„Seid … gleich gesinnt“

 

„Seid … gleich gesinnt“

 (1.Petrus 3,8-17)

 

Endlich aber seid alle gleich gesinnt, mitfühlend, voll brüderlicher Liebe, barmherzig, gütig! Vergeltet nicht Böses mit Bösem oder Schmähung mit Schmähung, sondern im Gegenteil segnet, weil ihr wisst, dass ihr dazu berufen seid, Segen zu erben. Denn »wem das Leben lieb ist und wer gute Tage sehen will, der bewahre seine Zunge vor Bösem und seine Lippen, dass sie nicht Trug reden; er wende sich ab vom Bösen und tue Gutes; er suche den Frieden und jage ihm nach! Denn die Augen des Herrn sehen auf die Gerechten, und seine Ohren hören auf ihr Flehen; das Angesicht des Herrn aber ist gegen die gerichtet, die Böses tun.« Und wer will euch Schaden zufügen, wenn ihr Nachahmer des Guten seid? Doch wenn ihr auch leiden solltet um der Gerechtigkeit willen, glückselig seid ihr! Ihr Drohen aber fürchtet nicht und lasst euch nicht beunruhigen; sondern heiligt vielmehr Gott, den Herrn, in euren Herzen! Seid aber allezeit bereit zur Verantwortung gegenüber jedermann, der Rechenschaft fordert über die Hoffnung, die in euch ist, [und zwar] mit Sanftmut und Ehrerbietung; und bewahrt ein gutes Gewissen, damit die, welche euren guten Wandel in Christus verlästern, zuschanden werden in dem, worin sie euch als Übeltäter verleumden mögen. Denn es ist besser, dass ihr für Gutestun leidet, wenn das der Wille Gottes sein sollte, als für Bösestun.

 

__________________________________________

 

 

Der erste Petrusbrief wurde wahrscheinlich um das Jahr 80 n.Ch. von einem Kollegen des Petrus an mehrere Gemeinden in der römischen Provinz Kleinasien geschrieben.
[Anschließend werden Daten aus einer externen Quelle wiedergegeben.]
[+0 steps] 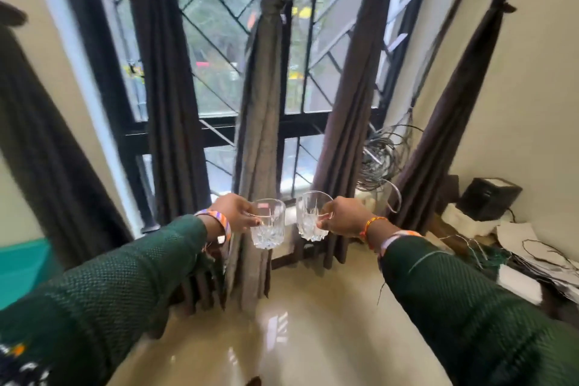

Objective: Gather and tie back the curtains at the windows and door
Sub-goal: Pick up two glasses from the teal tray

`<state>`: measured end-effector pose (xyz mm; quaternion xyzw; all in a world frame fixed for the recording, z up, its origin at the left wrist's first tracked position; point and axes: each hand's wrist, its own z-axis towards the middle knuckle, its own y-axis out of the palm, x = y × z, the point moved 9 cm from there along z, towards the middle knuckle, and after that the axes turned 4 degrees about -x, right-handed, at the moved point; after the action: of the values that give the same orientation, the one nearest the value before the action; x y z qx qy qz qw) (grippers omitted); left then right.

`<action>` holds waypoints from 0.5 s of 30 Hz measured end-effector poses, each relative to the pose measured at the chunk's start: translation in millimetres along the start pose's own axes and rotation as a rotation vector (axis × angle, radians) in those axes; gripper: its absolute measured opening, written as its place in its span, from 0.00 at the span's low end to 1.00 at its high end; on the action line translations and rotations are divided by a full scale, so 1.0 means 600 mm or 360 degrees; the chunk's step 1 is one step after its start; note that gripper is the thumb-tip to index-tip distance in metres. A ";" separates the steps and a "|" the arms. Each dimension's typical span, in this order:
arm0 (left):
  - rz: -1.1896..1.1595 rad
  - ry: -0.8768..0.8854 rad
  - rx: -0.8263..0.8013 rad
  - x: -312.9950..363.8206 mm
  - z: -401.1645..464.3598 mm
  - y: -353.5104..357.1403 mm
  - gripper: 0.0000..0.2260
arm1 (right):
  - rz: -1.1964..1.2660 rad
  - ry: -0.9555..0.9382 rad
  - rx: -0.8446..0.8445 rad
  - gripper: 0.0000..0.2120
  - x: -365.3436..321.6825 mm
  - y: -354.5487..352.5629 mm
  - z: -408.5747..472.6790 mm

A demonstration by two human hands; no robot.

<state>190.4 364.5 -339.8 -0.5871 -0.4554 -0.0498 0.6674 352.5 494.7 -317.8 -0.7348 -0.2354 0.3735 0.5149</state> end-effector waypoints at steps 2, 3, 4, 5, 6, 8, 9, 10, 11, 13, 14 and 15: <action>-0.0108 -0.0122 0.0040 -0.057 -0.033 -0.030 0.06 | -0.0062 -0.0115 -0.0092 0.15 -0.060 0.025 0.016; -0.0158 -0.0185 0.0079 -0.088 -0.051 -0.049 0.06 | -0.0093 -0.0180 -0.0127 0.15 -0.093 0.037 0.024; -0.0167 -0.0235 0.0115 -0.114 -0.071 -0.068 0.05 | -0.0113 -0.0241 -0.0145 0.15 -0.126 0.045 0.031; -0.0150 -0.0273 0.0150 -0.138 -0.089 -0.087 0.04 | -0.0130 -0.0294 -0.0160 0.15 -0.157 0.052 0.035; -0.0141 -0.0325 0.0199 -0.166 -0.113 -0.111 0.04 | -0.0144 -0.0365 -0.0189 0.15 -0.195 0.062 0.041; -0.0198 -0.0449 0.0288 -0.223 -0.161 -0.154 0.02 | -0.0178 -0.0512 -0.0245 0.15 -0.271 0.083 0.051; -0.0225 -0.0503 0.0356 -0.251 -0.186 -0.177 0.01 | -0.0196 -0.0584 -0.0261 0.15 -0.308 0.093 0.054; -0.0224 -0.0560 0.0413 -0.274 -0.211 -0.197 0.01 | -0.0215 -0.0649 -0.0269 0.14 -0.343 0.101 0.056; -0.0210 -0.0617 0.0485 -0.302 -0.242 -0.221 0.02 | -0.0235 -0.0715 -0.0286 0.14 -0.383 0.113 0.057; -0.0140 -0.0723 0.0598 -0.351 -0.302 -0.265 0.04 | -0.0298 -0.0829 -0.0325 0.14 -0.459 0.138 0.056; -0.0122 -0.0788 0.0644 -0.375 -0.336 -0.286 0.05 | -0.0313 -0.0890 -0.0346 0.13 -0.498 0.152 0.055; -0.0124 -0.0844 0.0679 -0.396 -0.365 -0.302 0.05 | -0.0319 -0.0956 -0.0359 0.12 -0.532 0.165 0.053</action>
<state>63.7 16.6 -341.5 -0.4090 -0.6352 0.1754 0.6312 128.7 244.1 -318.3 -0.6173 -0.4875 0.4926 0.3722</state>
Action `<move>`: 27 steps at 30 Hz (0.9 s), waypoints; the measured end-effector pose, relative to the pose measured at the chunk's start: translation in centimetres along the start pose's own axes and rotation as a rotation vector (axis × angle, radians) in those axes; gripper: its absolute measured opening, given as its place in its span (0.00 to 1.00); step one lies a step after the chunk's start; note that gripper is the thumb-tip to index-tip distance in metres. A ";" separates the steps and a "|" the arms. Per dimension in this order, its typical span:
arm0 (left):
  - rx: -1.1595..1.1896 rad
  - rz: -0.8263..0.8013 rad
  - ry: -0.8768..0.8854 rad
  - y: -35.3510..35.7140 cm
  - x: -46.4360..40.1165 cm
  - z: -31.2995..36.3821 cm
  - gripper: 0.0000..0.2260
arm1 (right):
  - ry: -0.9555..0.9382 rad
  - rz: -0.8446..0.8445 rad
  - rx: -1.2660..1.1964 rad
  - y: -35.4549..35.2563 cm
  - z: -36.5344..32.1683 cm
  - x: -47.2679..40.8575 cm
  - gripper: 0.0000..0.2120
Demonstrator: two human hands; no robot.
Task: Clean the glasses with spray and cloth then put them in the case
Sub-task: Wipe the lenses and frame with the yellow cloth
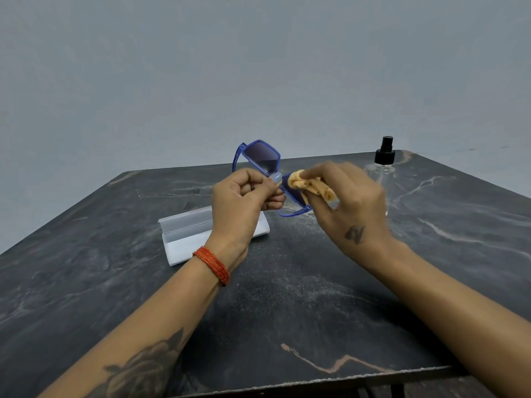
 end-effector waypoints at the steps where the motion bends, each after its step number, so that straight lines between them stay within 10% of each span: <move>1: -0.004 -0.002 0.004 0.0 0.0 0.0 0.06 | -0.026 0.009 -0.010 0.0 -0.1 0.1 0.04; 27: 0.017 -0.027 0.030 0.1 -0.1 0.0 0.09 | 0.072 -0.010 0.051 0.1 1.0 0.1 0.04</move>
Point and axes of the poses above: each hand's wrist, its own x-axis away from the middle knuckle, its own y-axis out of the palm, z = x × y, the point moved 5 cm from there along -x, towards the middle knuckle, and after that the axes turned 15 degrees about z, right-handed, at the moved point
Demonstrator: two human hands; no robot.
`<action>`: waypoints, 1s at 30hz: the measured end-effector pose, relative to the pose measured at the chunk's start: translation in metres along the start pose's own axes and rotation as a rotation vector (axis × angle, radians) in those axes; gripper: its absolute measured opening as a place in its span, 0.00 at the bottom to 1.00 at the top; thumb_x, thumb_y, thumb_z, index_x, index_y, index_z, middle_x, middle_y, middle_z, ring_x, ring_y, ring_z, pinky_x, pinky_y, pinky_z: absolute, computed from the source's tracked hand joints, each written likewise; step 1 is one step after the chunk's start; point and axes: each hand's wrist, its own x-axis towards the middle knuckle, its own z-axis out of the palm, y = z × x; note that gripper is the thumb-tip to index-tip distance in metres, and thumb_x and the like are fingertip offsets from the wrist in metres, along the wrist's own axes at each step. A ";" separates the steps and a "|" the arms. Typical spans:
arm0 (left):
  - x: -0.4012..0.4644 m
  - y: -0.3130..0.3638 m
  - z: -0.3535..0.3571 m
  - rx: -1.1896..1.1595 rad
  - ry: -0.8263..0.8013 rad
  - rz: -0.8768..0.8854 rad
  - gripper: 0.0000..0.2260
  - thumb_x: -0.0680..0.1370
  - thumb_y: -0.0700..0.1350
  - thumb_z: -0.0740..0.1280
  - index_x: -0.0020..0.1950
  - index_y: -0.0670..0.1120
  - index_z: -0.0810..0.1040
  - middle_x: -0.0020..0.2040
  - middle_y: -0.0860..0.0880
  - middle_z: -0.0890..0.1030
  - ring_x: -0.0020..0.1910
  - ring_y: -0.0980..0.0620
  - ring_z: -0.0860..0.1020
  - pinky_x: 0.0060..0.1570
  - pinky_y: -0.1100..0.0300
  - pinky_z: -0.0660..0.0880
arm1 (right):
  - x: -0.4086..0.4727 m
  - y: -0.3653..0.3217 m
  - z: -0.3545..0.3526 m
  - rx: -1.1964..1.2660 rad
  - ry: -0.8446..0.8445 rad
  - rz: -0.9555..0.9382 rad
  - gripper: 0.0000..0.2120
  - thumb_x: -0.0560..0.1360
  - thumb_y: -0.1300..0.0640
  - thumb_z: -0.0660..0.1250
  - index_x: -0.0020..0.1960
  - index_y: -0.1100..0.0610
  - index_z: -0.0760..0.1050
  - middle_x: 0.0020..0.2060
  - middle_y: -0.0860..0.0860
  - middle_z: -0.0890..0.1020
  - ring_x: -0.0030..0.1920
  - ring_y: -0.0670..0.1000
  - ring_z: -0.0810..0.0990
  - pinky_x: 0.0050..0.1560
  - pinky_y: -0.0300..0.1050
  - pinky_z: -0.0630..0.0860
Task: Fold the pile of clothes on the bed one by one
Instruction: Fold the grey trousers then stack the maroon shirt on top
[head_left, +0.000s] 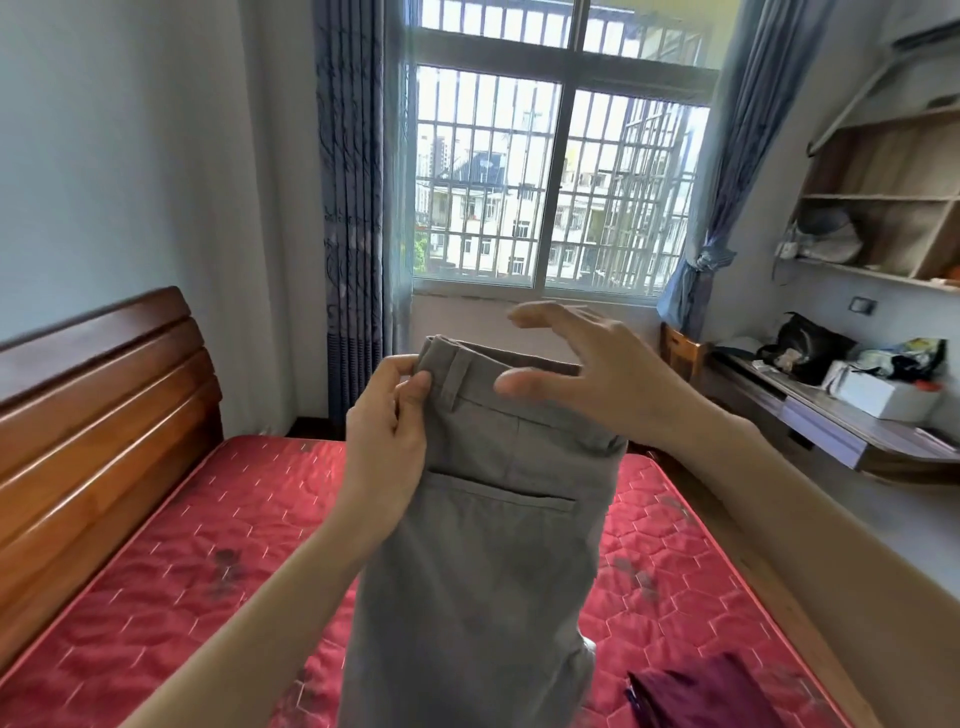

Im Kapitel 1, Vers 1 des Briefes nennt der Autor seine Adressaten „die auserwählten Fremdlinge“ (Luther Bibel) und ermutigt sie, ungeachtet aller Schwierigkeiten und Verfolgungen fest in ihrem Glauben zu bleiben.

 

Die neu konvertierten Christen waren mit vielen Schwierigkeiten konfrontiert. Die meisten von ihnen hatten ihre Wurzeln in der griechisch-römischen Welt und waren unter der Herrschaft des Römischen Reiches mit der griechisch-römischen Religion, dem „Heidentum“ aufgewachsen. Die römische Religion war zu dieser Zeit polytheistisch und örtlich gebunden. Jede Stadt verehrte ihre eigenen Götter und Göttinnen, die ursprünglich aus dem antiken Griechenland stammten. Diese Stadt [polis]-Religion war in die politische oder bürgerliche Identität der Menschen eingebettet und untrennbar mit ihr verbunden. Und so war die Religion mit den dazugehörigen Ritualen und öffentlichen Praktiken ein zentraler Bestandteil des öffentlich-sozialen Lebens im römischen Reich. Christ zu sein bedeutete, dass die frühen Christen viele Rituale und Praktiken der Gesellschaft ablehnten und dann deshalb von ihren eigenen Familien, Gesellschaften und Obrigkeiten als gemeinschaftsschädigende, schlechte Bürger verfolgt. Diese für die Christen schwierige Zeit dauerte bis zum Beginn des 4. Jahrhunderts an, als Konstantin der Große den Christen die freie Ausübung ihrer Religion zusicherte.

 

Die Beschreibung der Verfolgungen, die die ersten Christen erlitten haben, erscheint uns oft als etwas, von dem wir üblicherweise denken, dass es der Vergangenheit angehört. Manchmal denken oder hören wir, dass es auch heute noch einige Länder gibt, in denen Christen verfolgt werden, aber natürlich nicht im Westen. Im Gegensatz dazu möchte ich heute behaupten, dass es zum Christsein, oder zum Gläubigsein gehört verfolgt zu werden.

 

Inwiefern aber gehört es zum Christsein, verfolgt zu werden?

 

Vielleicht kann man erst fragen, was bedeutet Christsein oder Gläubigsein? Im Predigttext ist eine Art Beschreibung wie ein Christ sich in einer Gesellschaft verhalten sollte: „Endlich aber seid alle gleich gesinnt, mitfühlend, voll brüderlicher Liebe, barmherzig, gütig! Vergeltet nicht Böses mit Bösem oder Schmähung mit Schmähung, sondern im Gegenteil segnet, weil ihr wisst, dass ihr dazu berufen seid, Segen zu erben.“

 

Und wir merken, dass diese Worte eine ziemliche Herausforderung darstellen, auch für uns heute. „Gleich gesinnt“ zu sein? Woher kommt das? Wie können Menschen in einer Gesellschaft gleich gesinnt werden? Gleich gesinnt, von Sinnen, also in anderen Worten, meint der Apostel, dass Menschen ähnlichen Sinn und ähnliche Bedeutung im Leben haben, sodass sie eins werden.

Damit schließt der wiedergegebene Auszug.